For practice, I wanted to implement a model in tensorflow which gives me back the square of the input. My code works correctly, but when I have a look at the computation graph in TensorBoard, the LOSS operation is not connected to the Gradients subgraph and neither to Adam. Why is this? As I understand, the compute the gradients, tensorflow has to derivate the loss.

Here is my code:

import numpy as np
import tensorflow as tf

np_inp = np.array([3, 6, 4, 2, 9, 11, 0.48, 22, -2.3, -0.48])
np_outp = np.power(np_inp, 2)

inputs = tf.Variable(np_inp, name='input', trainable=False)
outputs = tf.Variable(np_outp, name='output', trainable=False)

multiplier = tf.Variable(0.1,                          
                             dtype=tf.float64, trainable=True, name='multiplier')

mul = inputs * multiplier
predict = tf.square(mul, name='prediction')

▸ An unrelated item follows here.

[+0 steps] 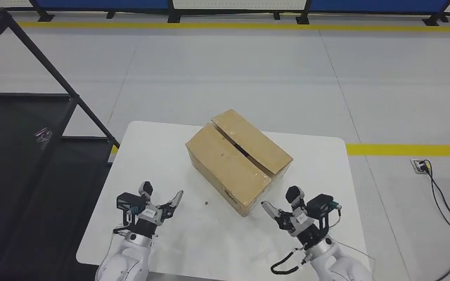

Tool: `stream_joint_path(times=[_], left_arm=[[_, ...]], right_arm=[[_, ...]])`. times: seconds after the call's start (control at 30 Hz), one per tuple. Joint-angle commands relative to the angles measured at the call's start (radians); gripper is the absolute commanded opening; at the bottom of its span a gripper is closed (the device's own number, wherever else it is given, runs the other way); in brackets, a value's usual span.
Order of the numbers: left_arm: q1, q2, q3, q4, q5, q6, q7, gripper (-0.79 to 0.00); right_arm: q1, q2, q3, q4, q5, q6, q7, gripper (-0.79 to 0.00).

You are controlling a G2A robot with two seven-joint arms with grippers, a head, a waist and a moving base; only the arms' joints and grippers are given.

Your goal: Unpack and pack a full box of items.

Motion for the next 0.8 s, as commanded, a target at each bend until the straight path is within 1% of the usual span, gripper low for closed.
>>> stream_joint_path(times=[0.0, 0.03, 0.2, 0.3, 0.33, 0.4, 0.57, 0.67, 0.77], left_arm=[[0.029, 0.005, -0.041, -0.019, -0.011, -0.007, 0.002, 0.000], [0.041, 0.007, -0.057, -0.029, -0.008, -0.007, 0.001, 0.000], [0.041, 0.007, -0.057, -0.029, -0.008, -0.007, 0.001, 0.000], [0.041, 0.007, -0.057, -0.029, -0.008, -0.007, 0.001, 0.000], [0.041, 0.007, -0.057, -0.029, -0.008, -0.007, 0.001, 0.000], [0.039, 0.006, -0.052, -0.034, -0.015, -0.017, -0.007, 0.000], [0.029, 0.004, -0.045, -0.039, -0.002, 0.000, 0.001, 0.000], [0.029, 0.003, -0.041, -0.034, 0.007, 0.011, 0.011, 0.000], [0.028, 0.001, -0.039, -0.028, 0.006, 0.021, 0.017, 0.000]], right_arm=[[0.018, -0.001, 0.001, 0.010, 0.059, 0.001, 0.026, 0.000], [0.018, -0.001, 0.001, 0.010, 0.059, 0.001, 0.026, 0.000], [0.018, -0.001, 0.001, 0.010, 0.059, 0.001, 0.026, 0.000], [0.021, 0.000, -0.006, 0.002, 0.064, -0.036, 0.033, 0.000], [0.023, -0.003, -0.008, 0.012, 0.112, -0.037, 0.032, 0.000], [0.047, -0.007, -0.005, 0.043, 0.188, 0.008, 0.058, 0.000], [0.117, -0.016, -0.008, 0.114, 0.403, 0.056, 0.174, 0.000], [0.154, -0.018, -0.006, 0.153, 0.512, 0.039, 0.251, 0.000], [0.177, -0.020, -0.005, 0.179, 0.589, -0.001, 0.286, 0.000]])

loss = tf.math.reduce_sum(tf.math.square(predict-outputs), name='LOSS')
optimizer = tf.train.AdamOptimizer(0.1)
to_minimize = optimizer.minimize(loss)

sess = tf.Session()
sess.run(tf.global_variables_initializer())

logs_path = "./logs/unt"  # path to the folder that we want to save the logs for Tensorboard
train_writer = tf.summary.FileWriter(logs_path, sess.graph)

for i in range(100):
  sess.run(to_minimize)
print(sess.run({'mult':multiplier}))

Tensorboard: https://gofile.io/?c=jxbWiG

Thanks in advance!


Solution

  • This can be counter intuitive, but the actual value of the loss is not used for the training itself (although it can be useful to plot it to see its progress). What optimizers generally use is the gradient, that is, how each change in each variable would affect the loss value. To compute this, a tensor with the same shape as LOSS but filled with ones is created, and the gradient of each operation is computed through back-propagation. If you open the gradients box in the graph, you will see a LOSS_grad box representing this.

    LOSS_grad

    It is a couple of nodes making that tensor of ones, because the gradient of something with respect to itself is always one. From there, the rest of gradients are computed.